In Re Estate of Wanyonyi Mwasame Namunyu (Deceased) [2009] KEHC 77 (KLR)

Full Case Text

REPUBLIC OF KENYA

IN THE HIGH COURT

AT KITALE

Succession Cause 86 of 2004

IN THE MATTER OF THE ESTATE OFWANYONYI MWASAME NAMUNYU....DECEASED

VERSUS

TERESIA KHISA WANYONYI.......................................................................................APPLICANT

R U L I N G

By a Notice of Motion (undated) but filed on 16th October 2009, pursuant to the provisions of order XXXI Rule 15 of the Civil Procedure Rules, sections 3 and 3A of the Civil Procedure Act, the applicant seeks orders:

1. That this application be certified urgent and heard ex-pate in the first instance.

2. That Florence Auma, be made a next friend to Teresia Khisa Wanyonyi, who is incapable of protecting her interest in this case.

3. That any other order that this court may deem just and expedient to grant.

4. That the costs of this application be provided for.

The application is based on the grounds.

(a)The applicant has suffered mental infirmity and is incapable of presenting her case.

(b)In the interest of justice application should be allowed.

(c)No prejudice shall be occasioned if the order is granted.

(d)To enable the court finalise this case the order should be granted.

The application is predicated upon the annexed affidavit of Florence Auma, sworn on the 16th day of October 2009.

On behalf of the applicant, it was argued that Teresia Khisa Wanyonyi, is her biological mother aged 65 years.

That the mental status of the applicant has since deteriorated – psychiatric problem. In support of that medical condition is a medical report exhibited as “FA1”. By reason of the foregoing she is not in a position to conduct her personal affairs hence the need to appoint a next friend to conduct the law suit filed herein.

The respondent neither filed grounds of opposition nor replying affidavit.

Order XXXI Rule 15 provides thus:

“ The provisions contained in rules 1 to 14, so far

as they are applicable, shall extend to persons

adjudged to be of sound mind, and to persons

who though not so adjudged are found by the

court on enquiry, by reason of unsoundness

of mind or mental infirmity, to be incapable

of protecting their interests when suing or

being sued”.

It is axiomatic that an order for appointment of a guardian ad litem may be obtained upon application in the name and on behalf of a person of unsound mind in like manner as a minor.

Such application shall be supported by an affidavit verifying the fact that the proposed guardian has no interest in the matters in controversy in the suit adverse to that of a person of unsound mind or minor; and that he is not, in the case of a next friend, a defendant, or, in the case of a guardian ad litem a plaintiff.

Before the name of any person shall be used in any action as next friend of a person of unsound mind or minor such a person shall sign a written authority for that purpose and the authority shall be filed.

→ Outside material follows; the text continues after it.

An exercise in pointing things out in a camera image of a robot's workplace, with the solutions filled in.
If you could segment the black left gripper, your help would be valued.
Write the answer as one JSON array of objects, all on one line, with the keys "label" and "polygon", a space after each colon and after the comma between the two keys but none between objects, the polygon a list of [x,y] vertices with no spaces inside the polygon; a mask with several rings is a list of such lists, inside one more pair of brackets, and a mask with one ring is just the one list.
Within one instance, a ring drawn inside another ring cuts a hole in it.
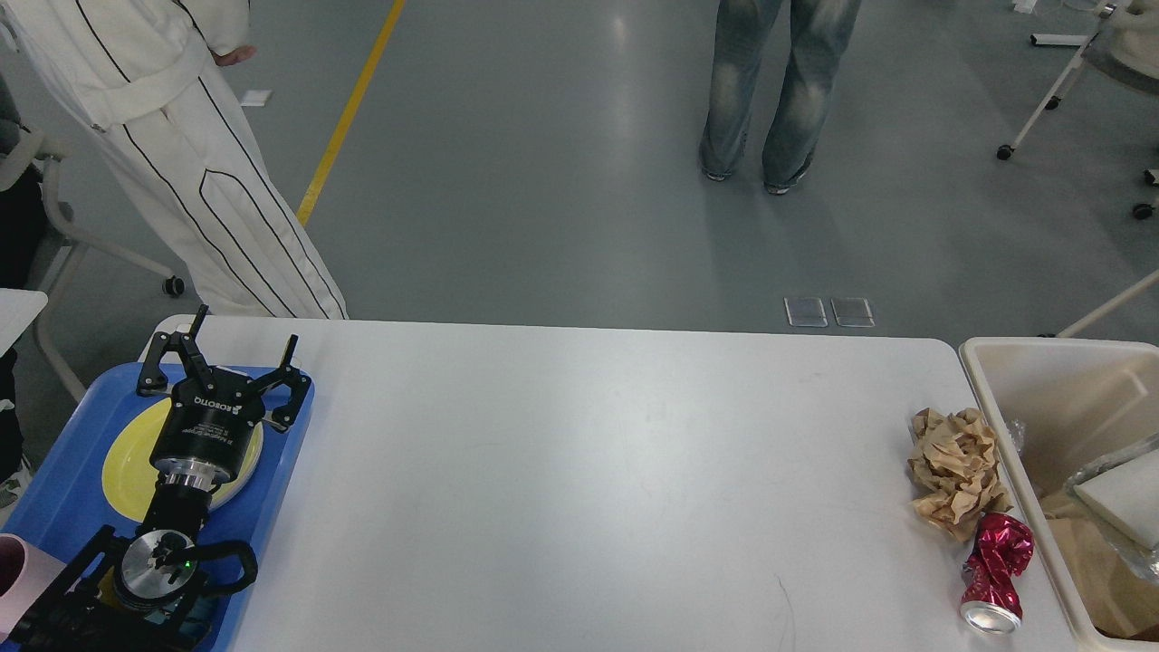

I have scanned through the application and find as a fact that no written authority for that purpose has been signed and filed with the application.

For the foregoing reasons the application fails and is struck out. The applicant is granted leave to file a fresh proper application.

Dated and delivered at Kitale this 12th day of November, 2009.

NRO OMBIJA

JUDGE

Florence Auma in person.

Mr. Njoroge for Respondent.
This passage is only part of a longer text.